In HBO’s “Hung” -- pointedly set in Detroit, one of America’s most distraught big cities -- a long-suffering high school teacher (Thomas Jane) resorts to becoming a gigolo to make ends meet. USA’s wry action-comedy “Burn Notice,” which recently returned with new episodes, focuses on Michael Westen (Jeffrey Donovan), a former spy who is literally burned by his government -- he’s fired, and his assets are frozen -- for reasons that are never explained to him, so he helps out others in need to make ends meet.

USA’s seriocomic “White Collar,” which also recently resumed airing new episodes, posits that employing a con man (Matt Bomer) is the best way to fight corporate corruption. Showtime’s “Dexter” features a serial killer (Michael C. Hall) killing serial killers who have slipped through the legal system.

In each of these series, the subtext is obvious: The system is broken, the average citizen is victimized, and if the most powerful among us won’t play by the rules, then why should we? And viewers, wearied by the economic and political pratfalls of recent years, and watching in dismay as Wall Street receives government assistance while the middle class withers and unemployment rates escalate, can only revel in vicarious forms of justice.

“I’m not surprised you’re seeing more of those shows,” says “Leverage” co-creator Chris Downey. “Things that resonate with audiences address hidden desires. That’s where our Robin Hood aspect came from. We make these stories things that people could relate to, so they’d think, ‘If this “Leverage” group was out there, they could find me.’ ”

Adds Peter Gould, a writer and story editor for “Breaking Bad”: “There’s no question that people are questioning institutions a lot more than in the recent past. There’s a feeling we’re in a world where society’s obligations to individuals are taking a back seat. That’s the feeling when you see the Wall Street bailouts -- the little guy is on his own. In a weird way, the characters on these shows have extreme moral compasses of their own.”

“There were rules in the past few years that didn’t apply to everyone fairly, and that drives Jackie crazy,” agrees “Nurse Jackie” executive producer Evan Dunsky. “There were eight years of no consequences, and that’s where Jackie is now, dealing with the consequences of these years of rudderlessness.”

“Burn Notice” creator Matt Nix offers a bit more equanimity, noting that the current crop of fight-the-power series “tend to say, ‘You can’t trust your government, you gotta take the law in your own hands.’ We’re more like, ‘Government institutions have made a terrible mistake, but there is nothing fundamentally wrong with them.’ Everyone on our show is patriotic in one way or another. We’re saying, ‘Man, America is facing some tough challenges right now. Our institutions have let us down, but they’re not actively bad.’ ”

“Burn Notice” offers many explosions and much property destruction in service of its nominally pro-government stance. By contrast, “Hung’s” protagonist rebels in a far more benign fashion -- by pleasuring lonesome ladies for cash.

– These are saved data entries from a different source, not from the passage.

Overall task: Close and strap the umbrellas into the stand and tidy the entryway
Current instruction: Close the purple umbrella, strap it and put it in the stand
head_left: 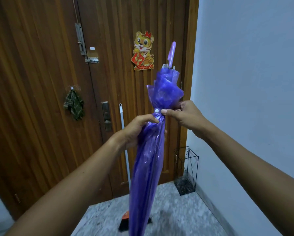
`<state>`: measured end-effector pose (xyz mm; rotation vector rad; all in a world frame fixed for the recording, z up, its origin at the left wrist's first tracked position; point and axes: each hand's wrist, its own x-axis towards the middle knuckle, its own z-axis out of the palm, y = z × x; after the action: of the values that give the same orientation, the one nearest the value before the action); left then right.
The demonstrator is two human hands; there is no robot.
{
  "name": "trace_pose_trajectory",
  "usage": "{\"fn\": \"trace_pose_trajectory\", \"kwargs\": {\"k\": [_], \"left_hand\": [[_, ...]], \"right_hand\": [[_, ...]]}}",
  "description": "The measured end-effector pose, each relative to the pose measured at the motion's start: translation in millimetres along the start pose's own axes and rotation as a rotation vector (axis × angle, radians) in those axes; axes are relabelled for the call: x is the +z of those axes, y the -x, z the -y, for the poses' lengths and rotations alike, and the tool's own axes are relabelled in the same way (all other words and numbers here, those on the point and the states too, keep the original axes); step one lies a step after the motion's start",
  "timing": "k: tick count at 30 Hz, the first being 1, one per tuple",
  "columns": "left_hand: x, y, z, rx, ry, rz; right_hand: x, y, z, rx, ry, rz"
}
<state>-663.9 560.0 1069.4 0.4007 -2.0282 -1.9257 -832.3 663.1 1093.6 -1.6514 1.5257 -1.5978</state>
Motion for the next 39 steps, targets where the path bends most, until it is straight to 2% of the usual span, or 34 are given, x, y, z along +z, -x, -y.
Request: {"fn": "trace_pose_trajectory", "kwargs": {"k": [2, 4, 6, 10, 15, 19, 24, 26, 30, 33, 36, 39], "left_hand": [[8, 0, 10, 0.063, -0.219, -0.133], [14, -1, 20, 0.137, -0.328, -0.257], [16, 0, 24, 0.202, -0.319, -0.316], [16, 5, 20, 0.228, -0.191, -0.314], [15, 5, 19, 0.259, 0.076, -0.242], [18, 9, 16, 0.208, 0.319, -0.076], [17, 11, 9, 0.169, 0.353, 0.062], [18, 8, 5, 0.135, 0.271, 0.005], [21, 3, 9, 0.141, -0.017, -0.245], [33, 1, 26, 0.146, -0.325, -0.366], [35, -3, 40, 0.193, -0.251, -0.534], [27, -4, 40, 0.301, -0.158, -0.527]], "right_hand": [[1, -1, -6, 0.019, 0.06, -0.01], [1, -3, -5, 0.037, 0.124, 0.016], [0, -5, -4, 0.065, 0.135, 0.031], [-2, -3, 5, 0.126, 0.066, 0.095], [-1, 0, 9, 0.161, 0.0, 0.155], [-2, 1, 4, 0.181, -0.091, 0.21], [-3, 6, 1, 0.204, -0.222, 0.306], [-2, 8, -1, 0.164, -0.185, 0.263], [8, 7, 0, 0.034, -0.048, -0.009], [17, 2, -2, 0.032, 0.093, -0.044], [20, -2, 6, 0.071, 0.277, 0.085], [12, -2, 13, 0.082, 0.226, 0.1]]}}
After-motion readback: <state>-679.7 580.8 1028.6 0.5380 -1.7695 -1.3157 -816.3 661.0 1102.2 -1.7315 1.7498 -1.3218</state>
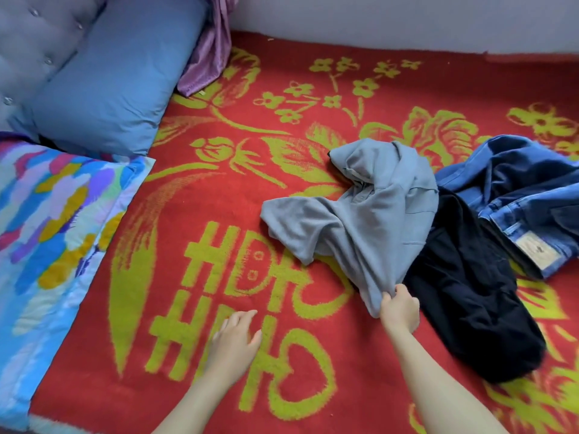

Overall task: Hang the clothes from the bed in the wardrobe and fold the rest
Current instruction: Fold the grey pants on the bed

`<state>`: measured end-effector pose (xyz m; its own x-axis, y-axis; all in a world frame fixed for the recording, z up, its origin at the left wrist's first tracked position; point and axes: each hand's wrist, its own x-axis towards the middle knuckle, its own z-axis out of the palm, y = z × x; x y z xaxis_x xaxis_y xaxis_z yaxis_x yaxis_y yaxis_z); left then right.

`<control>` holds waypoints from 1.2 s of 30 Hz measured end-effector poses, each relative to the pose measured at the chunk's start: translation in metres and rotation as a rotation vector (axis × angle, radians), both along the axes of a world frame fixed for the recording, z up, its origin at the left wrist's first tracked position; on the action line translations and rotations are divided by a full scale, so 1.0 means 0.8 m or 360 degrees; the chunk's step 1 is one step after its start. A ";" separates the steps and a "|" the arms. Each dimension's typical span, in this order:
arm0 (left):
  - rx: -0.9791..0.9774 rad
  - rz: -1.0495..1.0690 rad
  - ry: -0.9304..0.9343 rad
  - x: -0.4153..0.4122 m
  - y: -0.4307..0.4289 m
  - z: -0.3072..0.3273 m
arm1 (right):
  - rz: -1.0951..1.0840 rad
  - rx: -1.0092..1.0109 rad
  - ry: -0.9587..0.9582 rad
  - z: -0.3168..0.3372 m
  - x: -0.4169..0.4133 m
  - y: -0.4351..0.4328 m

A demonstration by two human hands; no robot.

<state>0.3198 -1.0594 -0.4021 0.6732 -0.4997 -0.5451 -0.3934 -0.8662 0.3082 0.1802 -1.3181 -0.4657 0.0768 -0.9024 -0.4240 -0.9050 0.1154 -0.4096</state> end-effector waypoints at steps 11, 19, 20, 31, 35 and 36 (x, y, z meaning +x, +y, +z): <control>-0.0284 -0.0403 -0.0011 -0.041 0.047 0.073 | 0.0014 -0.0626 -0.0554 0.190 0.004 0.148; -0.1002 -0.0917 -0.0127 -0.001 0.074 0.183 | 0.0151 -0.1130 -0.0894 0.361 0.059 0.273; -0.1116 -0.0947 -0.0129 0.009 0.079 0.196 | 0.0123 -0.1127 -0.0925 0.377 0.068 0.284; -0.1477 -0.0688 0.0152 0.064 0.132 0.286 | -0.0043 -0.0791 -0.1184 0.400 0.072 0.334; -0.1338 -0.0671 -0.0132 0.064 0.130 0.302 | -0.0088 -0.0586 -0.1144 0.367 0.049 0.349; -0.1336 -0.0657 -0.0169 0.060 0.127 0.308 | -0.0143 -0.0585 -0.1136 0.356 0.039 0.356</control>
<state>0.3677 -0.9580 -0.1558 0.3806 -0.9115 0.1560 -0.6817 -0.1625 0.7133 0.2112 -1.0333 -0.1805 0.1376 -0.9902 0.0252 -0.4043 -0.0794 -0.9112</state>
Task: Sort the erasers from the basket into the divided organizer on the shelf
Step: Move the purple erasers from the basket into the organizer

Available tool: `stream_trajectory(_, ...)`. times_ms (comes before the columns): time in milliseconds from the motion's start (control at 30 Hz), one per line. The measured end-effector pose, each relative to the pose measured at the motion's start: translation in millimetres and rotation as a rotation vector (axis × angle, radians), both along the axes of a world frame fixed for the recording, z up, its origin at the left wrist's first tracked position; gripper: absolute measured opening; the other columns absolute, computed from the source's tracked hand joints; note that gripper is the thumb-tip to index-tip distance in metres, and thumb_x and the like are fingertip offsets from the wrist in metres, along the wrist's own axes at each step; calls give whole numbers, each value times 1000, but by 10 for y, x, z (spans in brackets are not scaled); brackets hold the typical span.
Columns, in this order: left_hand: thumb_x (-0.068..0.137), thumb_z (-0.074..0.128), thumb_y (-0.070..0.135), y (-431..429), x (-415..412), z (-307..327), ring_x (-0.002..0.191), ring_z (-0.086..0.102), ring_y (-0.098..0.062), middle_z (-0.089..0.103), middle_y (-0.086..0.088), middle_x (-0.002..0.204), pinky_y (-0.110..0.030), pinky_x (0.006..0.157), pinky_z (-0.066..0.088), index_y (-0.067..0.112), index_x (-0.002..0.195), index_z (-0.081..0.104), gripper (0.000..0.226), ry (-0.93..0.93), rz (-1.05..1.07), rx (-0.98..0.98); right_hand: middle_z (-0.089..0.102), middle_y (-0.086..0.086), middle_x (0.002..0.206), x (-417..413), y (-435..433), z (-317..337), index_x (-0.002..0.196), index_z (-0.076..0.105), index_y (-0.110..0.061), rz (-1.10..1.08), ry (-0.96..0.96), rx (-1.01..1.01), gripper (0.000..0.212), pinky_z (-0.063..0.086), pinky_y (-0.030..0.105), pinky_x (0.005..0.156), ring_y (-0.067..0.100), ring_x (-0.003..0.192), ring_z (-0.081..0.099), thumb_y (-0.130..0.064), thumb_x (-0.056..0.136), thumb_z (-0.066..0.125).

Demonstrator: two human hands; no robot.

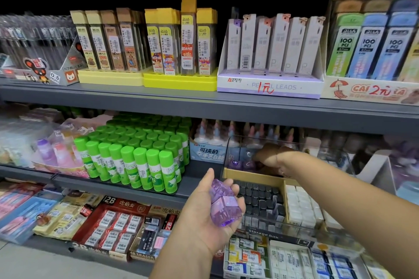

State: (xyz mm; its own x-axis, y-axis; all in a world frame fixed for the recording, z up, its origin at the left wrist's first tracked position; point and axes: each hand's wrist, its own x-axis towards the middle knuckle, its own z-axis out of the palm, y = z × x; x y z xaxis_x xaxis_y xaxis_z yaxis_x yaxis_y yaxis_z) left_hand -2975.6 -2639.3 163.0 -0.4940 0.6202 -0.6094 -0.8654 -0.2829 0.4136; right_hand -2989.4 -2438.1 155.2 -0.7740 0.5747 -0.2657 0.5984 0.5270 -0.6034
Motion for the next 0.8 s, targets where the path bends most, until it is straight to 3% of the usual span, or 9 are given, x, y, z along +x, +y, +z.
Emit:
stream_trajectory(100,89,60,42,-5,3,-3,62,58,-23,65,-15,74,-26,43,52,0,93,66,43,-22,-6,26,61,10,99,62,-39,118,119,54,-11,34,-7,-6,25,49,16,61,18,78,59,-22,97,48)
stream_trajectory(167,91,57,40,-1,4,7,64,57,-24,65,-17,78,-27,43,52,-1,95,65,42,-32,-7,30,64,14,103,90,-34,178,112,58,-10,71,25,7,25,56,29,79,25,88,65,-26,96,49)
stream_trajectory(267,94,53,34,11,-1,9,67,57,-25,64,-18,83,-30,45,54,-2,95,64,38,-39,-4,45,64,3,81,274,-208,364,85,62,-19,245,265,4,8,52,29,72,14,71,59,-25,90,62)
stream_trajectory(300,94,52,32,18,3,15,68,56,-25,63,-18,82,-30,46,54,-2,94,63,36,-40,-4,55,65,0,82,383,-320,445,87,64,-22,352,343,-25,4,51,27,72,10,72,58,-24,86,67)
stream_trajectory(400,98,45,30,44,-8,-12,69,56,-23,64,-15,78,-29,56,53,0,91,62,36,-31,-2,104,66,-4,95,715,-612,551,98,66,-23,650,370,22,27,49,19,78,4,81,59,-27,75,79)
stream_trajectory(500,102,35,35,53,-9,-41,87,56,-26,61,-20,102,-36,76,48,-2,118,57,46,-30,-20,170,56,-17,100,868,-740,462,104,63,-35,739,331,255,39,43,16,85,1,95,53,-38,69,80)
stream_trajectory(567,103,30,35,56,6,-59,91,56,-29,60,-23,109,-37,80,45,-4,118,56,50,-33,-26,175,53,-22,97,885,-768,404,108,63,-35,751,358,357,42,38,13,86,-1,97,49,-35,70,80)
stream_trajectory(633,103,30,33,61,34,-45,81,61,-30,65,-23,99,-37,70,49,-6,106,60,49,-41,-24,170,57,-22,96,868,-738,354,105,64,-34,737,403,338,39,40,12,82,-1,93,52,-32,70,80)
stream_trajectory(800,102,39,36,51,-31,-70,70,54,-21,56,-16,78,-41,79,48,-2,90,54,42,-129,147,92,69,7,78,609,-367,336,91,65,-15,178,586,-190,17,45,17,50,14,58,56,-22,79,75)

“A social promise unfulfilled is ever-present in ‘Hung,’ ” admits co-creator Colette Burson.

“There’s a weariness of the rules,” adds her collaborator, Dmitry Lipkin. “There’s a sense of defiance. It seems there are new laws created, meant to keep middle-class guys like him away from the American Dream.”

For his part, Gilligan says he just came up with the idea of “transforming a straight-arrow into a bad guy.” But, upon further reflection, he admits, “I may have been thinking in those terms because I was thinking about myself and feeling a little uncertain of the future.”

If the creator of an acclaimed, award-winning TV show is worried about his well-being, perhaps the rest of us should be cooking up elaborate scams that stick it to the Man. The corporate world, no doubt, would appreciate our initiative.